Thanks for posting this solution. However, in my case, it seems to take care only of the "Places" in KDE File manager: Dolphin. For GNOME, the problem with nautilus still stays the same. Infact, for some applications, when using "File->Open" too, the "places" have these volumes still visible. Any ideas on what other solutions can solve the problem?

Benjamin said...

Hi Piyoosh,

This instructions were for 9.04 if I remember correctly. I have the same problem on 9.10 - three drives show up in Gnome as the fix for Gnome no longer works. I've not been able to get around this problem however I make sure that my RAID disk starts with the machine (rc.local as per instructions) so I know if I click the wrong disk (a disk in the RAID array) it will prompt me to mount it instead which I then just ignore.

If you find a fix please tell me!

Benjamin

Piyoosh said...

Sure, I'll post an article on my blog as soon as I resolve it and also drop a link here at the same time. I guess I'll have to look into details of which are the other ways to safely hide the devices from various applications. This is going to be quite a detailed study, so I'll checking this out probably in my vacations.

Anonymous said...

When I use the "sudo mount /dev/mapper/via_yournamehere /media/raid_disk/" command it asks me to provide a filesystem type with t- "filesystem" after sudo mount. I don't know what to do at this point.

Benjamin said...

Anonymous:

In my experience if it prompts for the filesystem then it cannot determine what filesystem is being used automatically. Usually if this is a Windows formatted array you can try: -t ntfs

Mark-Willem said...

This tutorial helped me find the solution to the problem that I have with the e17 module places. This module was also showing all separate disks. I do have some pointers that will maybe help Piyoosh.

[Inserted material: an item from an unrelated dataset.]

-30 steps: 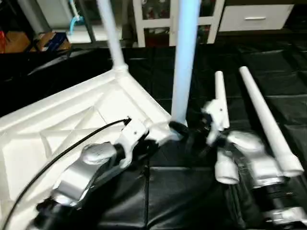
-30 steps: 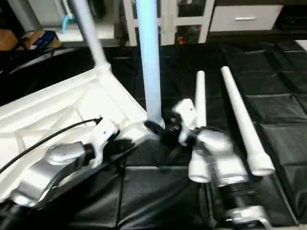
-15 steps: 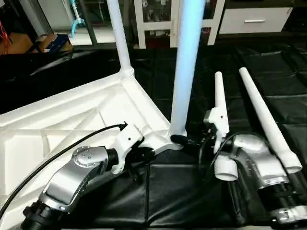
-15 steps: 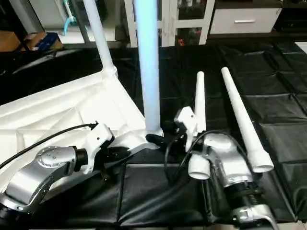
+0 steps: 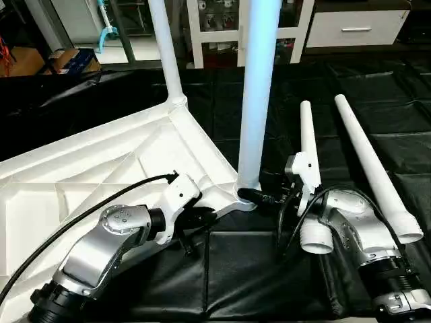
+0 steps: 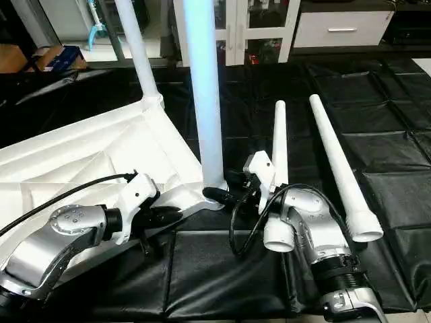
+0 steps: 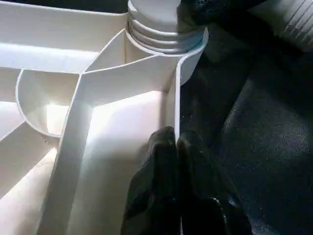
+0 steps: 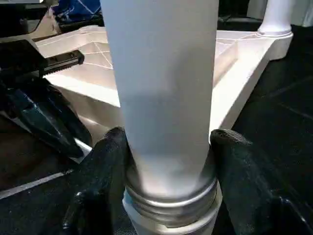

First pointer is to put the fdi file not in the /user/share/hal/fdi/preprobe/95userpolicy directory but in /etc/hal/fdi/preprobe. The /usr/share directory is normally used by the packages to store there files. The /etc directory is normally for configuration files like these.

The second pointer is to use the following lines in your fdi file for every block device.
<device>
  <match key="block.device" string="/dev/sda1">
    <merge key="volume.fstype" type="string">nvidia_raid_member</merge>
    <merge key="volume.fsusage" type="string">raid</merge>
  </match>
</device>
This way you tell hal that the volume is part of a raid volume. Off-course you could change "nvidia_raid_member" to something that is more suitable for your system. This can maybe help Piyoosh. You could also try to use "volume.ignore" instate of "info.ignore". In a standard lshal output info.ignore is not present, but volume.ignore is. I have not tested this.

Last pointer you do not need to reboot the system you can just restart hal with.